§ **EXERCISE DIRECTIONS**:
Return every record below exactly as given, images excluded.

§ **DATA UNDER STUDY**:
___

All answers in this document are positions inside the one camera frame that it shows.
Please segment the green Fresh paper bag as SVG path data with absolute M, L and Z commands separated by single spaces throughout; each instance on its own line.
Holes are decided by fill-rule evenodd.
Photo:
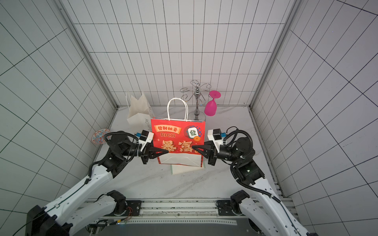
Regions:
M 194 167 L 194 166 L 185 166 L 185 165 L 171 165 L 172 175 L 183 174 L 187 172 L 204 170 L 204 167 Z

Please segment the red printed paper bag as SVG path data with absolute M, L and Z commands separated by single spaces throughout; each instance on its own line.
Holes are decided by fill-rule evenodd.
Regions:
M 185 106 L 183 119 L 173 119 L 169 113 L 172 101 L 181 101 Z M 151 119 L 154 147 L 168 153 L 159 156 L 159 164 L 203 167 L 203 156 L 194 146 L 203 145 L 205 141 L 206 122 L 189 120 L 187 103 L 181 98 L 172 98 L 167 104 L 167 118 Z

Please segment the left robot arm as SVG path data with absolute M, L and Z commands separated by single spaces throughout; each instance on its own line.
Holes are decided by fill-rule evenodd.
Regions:
M 94 203 L 81 208 L 88 198 L 111 180 L 136 157 L 146 164 L 149 159 L 168 154 L 168 150 L 153 145 L 152 132 L 130 134 L 110 132 L 103 136 L 109 146 L 105 157 L 89 166 L 88 174 L 66 193 L 44 207 L 35 206 L 27 214 L 27 236 L 70 236 L 95 220 L 106 216 L 132 215 L 126 197 L 112 190 Z

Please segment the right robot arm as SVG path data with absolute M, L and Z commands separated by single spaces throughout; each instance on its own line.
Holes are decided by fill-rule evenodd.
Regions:
M 289 212 L 275 193 L 263 171 L 254 161 L 253 139 L 244 130 L 223 133 L 208 131 L 208 141 L 193 149 L 214 166 L 217 160 L 229 161 L 230 172 L 243 187 L 230 197 L 231 209 L 244 215 L 266 236 L 310 236 L 311 233 Z

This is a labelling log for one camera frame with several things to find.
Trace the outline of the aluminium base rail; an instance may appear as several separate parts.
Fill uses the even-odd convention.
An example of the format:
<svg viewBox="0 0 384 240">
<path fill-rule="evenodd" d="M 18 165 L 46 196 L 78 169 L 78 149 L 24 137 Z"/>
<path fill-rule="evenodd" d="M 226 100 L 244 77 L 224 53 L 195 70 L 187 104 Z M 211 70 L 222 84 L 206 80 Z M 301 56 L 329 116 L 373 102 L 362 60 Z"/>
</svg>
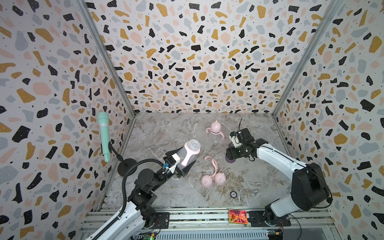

___

§ **WRITTEN ANSWER**:
All answers in this document are positions inside the one camera frame that it shows.
Please segment the green Fresh paper bag as SVG path data with absolute M, L and Z commands separated by single spaces throughout; each instance on its own line.
Holes are decided by fill-rule evenodd.
Photo:
Regions:
M 194 167 L 194 166 L 185 166 L 185 165 L 171 165 L 172 175 L 183 174 L 187 172 L 204 170 L 204 167 Z

Please segment the red printed paper bag as SVG path data with absolute M, L and Z commands separated by single spaces throughout; each instance on its own line.
Holes are decided by fill-rule evenodd.
Regions:
M 185 106 L 183 119 L 173 119 L 169 113 L 172 101 L 181 101 Z M 151 119 L 154 147 L 168 153 L 159 156 L 159 164 L 203 167 L 203 156 L 194 146 L 203 145 L 205 141 L 206 122 L 189 120 L 187 103 L 181 98 L 172 98 L 167 104 L 167 118 Z

Please segment the left robot arm as SVG path data with absolute M, L and Z commands separated by single spaces throughout; each instance on its own line.
Holes are decided by fill-rule evenodd.
Regions:
M 94 203 L 81 208 L 88 198 L 111 180 L 136 157 L 146 164 L 149 159 L 168 154 L 168 150 L 153 145 L 152 132 L 130 134 L 110 132 L 103 136 L 109 146 L 105 157 L 89 166 L 88 174 L 66 193 L 44 207 L 35 206 L 27 214 L 27 236 L 70 236 L 95 220 L 106 216 L 132 215 L 126 197 L 112 190 Z

Please segment the right robot arm as SVG path data with absolute M, L and Z commands separated by single spaces throughout; each instance on its own line.
Holes are decided by fill-rule evenodd.
Regions:
M 289 212 L 275 193 L 263 171 L 254 161 L 253 139 L 244 130 L 223 133 L 208 131 L 208 141 L 193 149 L 214 166 L 217 160 L 229 161 L 230 172 L 243 187 L 230 197 L 231 209 L 244 215 L 266 236 L 310 236 L 311 233 Z

This is a labelling log for one camera frame with several things to find.
Trace the outline of the aluminium base rail; an instance may appear as several separate parts.
Fill uses the even-odd convention.
An example of the format:
<svg viewBox="0 0 384 240">
<path fill-rule="evenodd" d="M 18 165 L 46 196 L 78 169 L 78 149 L 24 137 Z"/>
<path fill-rule="evenodd" d="M 226 100 L 244 77 L 224 53 L 195 70 L 187 104 Z M 211 70 L 222 84 L 206 80 Z M 301 56 L 329 116 L 373 102 L 362 60 Z"/>
</svg>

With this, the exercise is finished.